ところが、古典的だから古いのかと云うと、決してそうではないところがこの作品のもう一つの魅力である。勿論、物語の背景を成す時代風俗や社会通念に古めかしいところのあることは否定できない。しかしこの作品は、たとえて云えば、モーツァルトの音楽が古くないように古くないのである。つまり、のちにベートーヴェンやヴァーグナーやストラヴィンスキーが出たからモーツァルトはもう古いのかと云うのと似たようなところがあって、寧ろ我々はドストエフスキーやプルーストやジョイスやカフカなどを経ているがゆえに、そして小説の発展の可能性が行くところまで行ったと云う感じを強く持つに至ったために、かえってジェイン・オースティンの新しさに驚くと云うところがあるのである。それは小説と云うものの原形を再認識する驚きと云えるかも知れない。(中略)
フランス人の英文学者クースティアス、プチ、レイモン共著の『十九世紀のイギリス小説』に次のような一節がある。
イギリスの田舎に生れたこの牧師の娘の小説の世界は、たしかに狭いもので、それは十八世紀後半の田舎紳士階級の世界である。しかしその小宇宙の中に、たんという緊張、なんという葛藤が行われていることか! ……純粋詩という概念の類推から、「純粋小説」ということが許されるとしたら、そして「純粋小説」が人間とその相互反応のみを扱うものであるとするなら、それならジェイン・オースティンは純粋小説を書いたのだ。二十世紀にいたってなお「再発見」されなければならなかった彼女の作品は、その意味において、まったく現代的なのである。(小池滋、臼田昭共訳)
この著者が「純粋小説」と云う言葉で想い描いているのは、多分、小説と云うものに不可欠な最小限度の要素だけで成り立っているような小説、ではないかと思う。

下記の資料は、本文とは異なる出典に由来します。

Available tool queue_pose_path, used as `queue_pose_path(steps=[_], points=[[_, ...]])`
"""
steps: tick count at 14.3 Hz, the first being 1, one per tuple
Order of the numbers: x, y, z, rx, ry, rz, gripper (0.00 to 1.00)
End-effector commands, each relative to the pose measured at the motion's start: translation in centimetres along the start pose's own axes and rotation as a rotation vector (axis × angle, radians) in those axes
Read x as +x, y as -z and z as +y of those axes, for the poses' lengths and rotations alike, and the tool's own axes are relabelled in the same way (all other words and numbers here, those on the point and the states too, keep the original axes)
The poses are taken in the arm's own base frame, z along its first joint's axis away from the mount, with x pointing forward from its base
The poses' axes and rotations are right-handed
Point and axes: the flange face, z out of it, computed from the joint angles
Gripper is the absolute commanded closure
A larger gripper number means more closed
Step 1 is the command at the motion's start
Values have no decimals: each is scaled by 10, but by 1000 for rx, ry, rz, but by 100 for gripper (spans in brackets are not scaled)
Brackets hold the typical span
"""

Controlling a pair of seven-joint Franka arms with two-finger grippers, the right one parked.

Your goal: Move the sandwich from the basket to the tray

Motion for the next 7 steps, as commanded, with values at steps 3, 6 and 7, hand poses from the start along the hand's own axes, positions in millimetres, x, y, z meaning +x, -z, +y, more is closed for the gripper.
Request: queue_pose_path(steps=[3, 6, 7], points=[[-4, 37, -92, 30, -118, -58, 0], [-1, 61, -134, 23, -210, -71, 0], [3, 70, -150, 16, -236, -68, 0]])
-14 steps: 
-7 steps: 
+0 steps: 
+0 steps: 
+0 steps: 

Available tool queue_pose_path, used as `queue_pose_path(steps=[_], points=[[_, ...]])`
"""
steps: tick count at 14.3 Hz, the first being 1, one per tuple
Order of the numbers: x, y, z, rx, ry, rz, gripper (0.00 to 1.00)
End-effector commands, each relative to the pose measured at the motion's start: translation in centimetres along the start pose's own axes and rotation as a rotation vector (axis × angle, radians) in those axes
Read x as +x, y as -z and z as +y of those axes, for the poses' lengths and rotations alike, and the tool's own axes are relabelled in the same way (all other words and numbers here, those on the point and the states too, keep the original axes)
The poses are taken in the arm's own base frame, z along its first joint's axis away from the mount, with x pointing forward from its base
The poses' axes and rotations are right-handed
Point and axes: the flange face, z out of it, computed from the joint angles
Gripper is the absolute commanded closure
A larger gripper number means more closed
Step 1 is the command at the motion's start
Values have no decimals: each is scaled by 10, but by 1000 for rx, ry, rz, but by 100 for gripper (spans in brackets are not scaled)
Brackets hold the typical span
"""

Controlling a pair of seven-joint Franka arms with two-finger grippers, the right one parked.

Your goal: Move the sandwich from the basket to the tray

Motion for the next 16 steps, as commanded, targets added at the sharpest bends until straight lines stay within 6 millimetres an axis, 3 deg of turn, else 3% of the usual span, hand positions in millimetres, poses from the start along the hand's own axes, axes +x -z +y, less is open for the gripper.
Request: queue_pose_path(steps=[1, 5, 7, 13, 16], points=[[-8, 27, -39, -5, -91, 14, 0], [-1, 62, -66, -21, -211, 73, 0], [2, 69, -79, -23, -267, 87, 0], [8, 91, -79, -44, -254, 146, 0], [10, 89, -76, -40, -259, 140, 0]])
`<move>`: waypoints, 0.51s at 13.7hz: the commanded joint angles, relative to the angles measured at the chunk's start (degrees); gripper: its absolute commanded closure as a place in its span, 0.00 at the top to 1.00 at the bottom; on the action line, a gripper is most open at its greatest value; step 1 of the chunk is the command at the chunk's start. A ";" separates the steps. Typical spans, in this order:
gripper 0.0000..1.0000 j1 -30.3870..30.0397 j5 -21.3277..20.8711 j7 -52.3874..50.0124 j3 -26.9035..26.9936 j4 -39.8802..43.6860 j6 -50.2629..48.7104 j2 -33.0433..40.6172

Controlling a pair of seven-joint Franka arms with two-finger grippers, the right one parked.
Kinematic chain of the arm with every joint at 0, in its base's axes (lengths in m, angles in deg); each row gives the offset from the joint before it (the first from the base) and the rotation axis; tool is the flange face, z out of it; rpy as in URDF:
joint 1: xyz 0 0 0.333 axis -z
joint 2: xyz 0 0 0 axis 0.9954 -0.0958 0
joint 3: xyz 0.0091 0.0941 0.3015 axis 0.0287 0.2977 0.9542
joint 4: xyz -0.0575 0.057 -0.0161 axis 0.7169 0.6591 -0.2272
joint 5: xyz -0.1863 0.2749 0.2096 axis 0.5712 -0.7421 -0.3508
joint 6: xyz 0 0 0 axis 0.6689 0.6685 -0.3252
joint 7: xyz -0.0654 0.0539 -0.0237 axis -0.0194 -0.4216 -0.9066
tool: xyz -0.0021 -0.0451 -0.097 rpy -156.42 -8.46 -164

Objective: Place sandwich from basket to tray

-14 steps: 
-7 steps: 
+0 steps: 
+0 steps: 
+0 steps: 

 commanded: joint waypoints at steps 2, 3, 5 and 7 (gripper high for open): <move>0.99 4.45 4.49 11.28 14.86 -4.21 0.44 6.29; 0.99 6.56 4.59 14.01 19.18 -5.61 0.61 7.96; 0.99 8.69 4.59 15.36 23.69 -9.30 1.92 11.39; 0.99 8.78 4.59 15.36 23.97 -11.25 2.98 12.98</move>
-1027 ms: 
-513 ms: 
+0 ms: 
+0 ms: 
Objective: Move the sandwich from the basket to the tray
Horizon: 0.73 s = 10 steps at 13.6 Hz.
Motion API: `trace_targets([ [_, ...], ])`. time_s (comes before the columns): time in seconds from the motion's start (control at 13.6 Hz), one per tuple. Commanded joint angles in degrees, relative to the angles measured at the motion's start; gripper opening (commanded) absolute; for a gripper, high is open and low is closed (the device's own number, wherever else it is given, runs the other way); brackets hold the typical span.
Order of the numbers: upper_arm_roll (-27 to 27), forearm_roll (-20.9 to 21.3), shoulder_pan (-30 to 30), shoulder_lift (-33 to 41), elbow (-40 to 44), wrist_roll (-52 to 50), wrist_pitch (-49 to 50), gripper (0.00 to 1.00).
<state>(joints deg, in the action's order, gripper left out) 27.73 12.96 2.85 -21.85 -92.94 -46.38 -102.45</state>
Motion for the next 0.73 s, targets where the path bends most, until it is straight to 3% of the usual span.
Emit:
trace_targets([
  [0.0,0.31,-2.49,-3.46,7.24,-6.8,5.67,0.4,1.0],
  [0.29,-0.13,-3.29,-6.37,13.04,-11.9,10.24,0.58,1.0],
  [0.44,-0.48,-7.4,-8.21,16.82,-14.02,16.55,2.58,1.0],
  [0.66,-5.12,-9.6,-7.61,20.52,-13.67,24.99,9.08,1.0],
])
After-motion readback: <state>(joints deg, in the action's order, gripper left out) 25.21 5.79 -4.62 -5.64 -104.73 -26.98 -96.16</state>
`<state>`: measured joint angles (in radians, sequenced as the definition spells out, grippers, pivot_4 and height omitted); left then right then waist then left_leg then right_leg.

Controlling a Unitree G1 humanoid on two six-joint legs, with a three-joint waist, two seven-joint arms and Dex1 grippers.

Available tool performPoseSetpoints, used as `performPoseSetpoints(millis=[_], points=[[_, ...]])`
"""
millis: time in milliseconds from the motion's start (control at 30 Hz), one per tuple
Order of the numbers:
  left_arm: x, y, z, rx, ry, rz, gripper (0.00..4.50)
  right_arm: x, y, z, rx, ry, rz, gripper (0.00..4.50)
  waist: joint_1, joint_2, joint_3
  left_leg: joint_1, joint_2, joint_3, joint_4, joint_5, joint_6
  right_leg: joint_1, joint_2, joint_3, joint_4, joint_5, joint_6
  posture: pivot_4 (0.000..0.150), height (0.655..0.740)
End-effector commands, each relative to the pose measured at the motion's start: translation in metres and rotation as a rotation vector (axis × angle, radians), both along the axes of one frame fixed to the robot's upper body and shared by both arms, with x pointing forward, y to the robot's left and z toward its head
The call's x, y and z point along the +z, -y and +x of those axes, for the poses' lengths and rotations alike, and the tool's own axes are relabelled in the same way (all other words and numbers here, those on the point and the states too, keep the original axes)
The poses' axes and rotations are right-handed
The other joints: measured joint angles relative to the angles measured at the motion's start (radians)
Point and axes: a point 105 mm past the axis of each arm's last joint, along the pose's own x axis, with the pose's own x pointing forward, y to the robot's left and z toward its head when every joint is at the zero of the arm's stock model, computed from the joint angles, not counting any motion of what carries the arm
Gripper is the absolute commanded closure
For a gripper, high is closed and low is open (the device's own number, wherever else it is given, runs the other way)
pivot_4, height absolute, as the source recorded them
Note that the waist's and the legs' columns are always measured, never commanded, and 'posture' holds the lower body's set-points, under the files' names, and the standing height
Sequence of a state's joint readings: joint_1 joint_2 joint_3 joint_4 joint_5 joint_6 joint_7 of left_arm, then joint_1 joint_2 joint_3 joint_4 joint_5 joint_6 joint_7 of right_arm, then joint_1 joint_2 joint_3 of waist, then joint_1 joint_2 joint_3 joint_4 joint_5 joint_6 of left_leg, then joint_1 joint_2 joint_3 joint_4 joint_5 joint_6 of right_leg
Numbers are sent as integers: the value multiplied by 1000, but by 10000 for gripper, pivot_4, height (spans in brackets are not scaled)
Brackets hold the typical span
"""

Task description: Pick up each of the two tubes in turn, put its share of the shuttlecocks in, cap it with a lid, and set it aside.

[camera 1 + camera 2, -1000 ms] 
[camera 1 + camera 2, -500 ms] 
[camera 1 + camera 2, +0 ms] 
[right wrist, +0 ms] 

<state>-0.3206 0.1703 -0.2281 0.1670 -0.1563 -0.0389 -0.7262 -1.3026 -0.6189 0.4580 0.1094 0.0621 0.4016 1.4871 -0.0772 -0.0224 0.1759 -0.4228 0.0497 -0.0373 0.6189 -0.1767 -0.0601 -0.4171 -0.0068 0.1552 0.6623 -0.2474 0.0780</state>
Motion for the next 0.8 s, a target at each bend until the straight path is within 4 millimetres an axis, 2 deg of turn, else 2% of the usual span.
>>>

近代小説はこの二百年のあいだに内容的にも形式的にも実に複雑多様な発展を示して来たが、それだけに小説の原形を見極めようと云う思いもますます強まって来た訳で、小説から小説であるためには必ずしも必要ではないものを一切取り払ったら一体何が残るのかとの問い掛けに、「人間とその相互反応のみ」と云う答えが出て来たものと思われる。そこで改めてジェイン・オースティンを読み直してみると、何と彼女はそのような小説を書いていたと云う訳である。
勿論ジェイン・オースティンは「純粋小説」などと云う観念を抱いて小説を書いた訳ではない。自分の理解力や想像力の及ばない世界には手を出さないと云う謙虚な心と、幼い頃からの読書体験と創作体験に基づく体験的直観、云うならば一種の職人芸で書いただけである。「人間とその相互反応のみ」などと云われても、彼女にしてみれば、だって私にはそれだけしか書くことがなかったんだもの、としか答えられなかったであろう。これは、皮肉の達人ジェイン・オースティンにも予想のできなかった小説史の大きな皮肉かもしれない。
大島一彦著『ジェイン・オースティン…「世界一平凡な大作家」の肖像』(中公新書)より。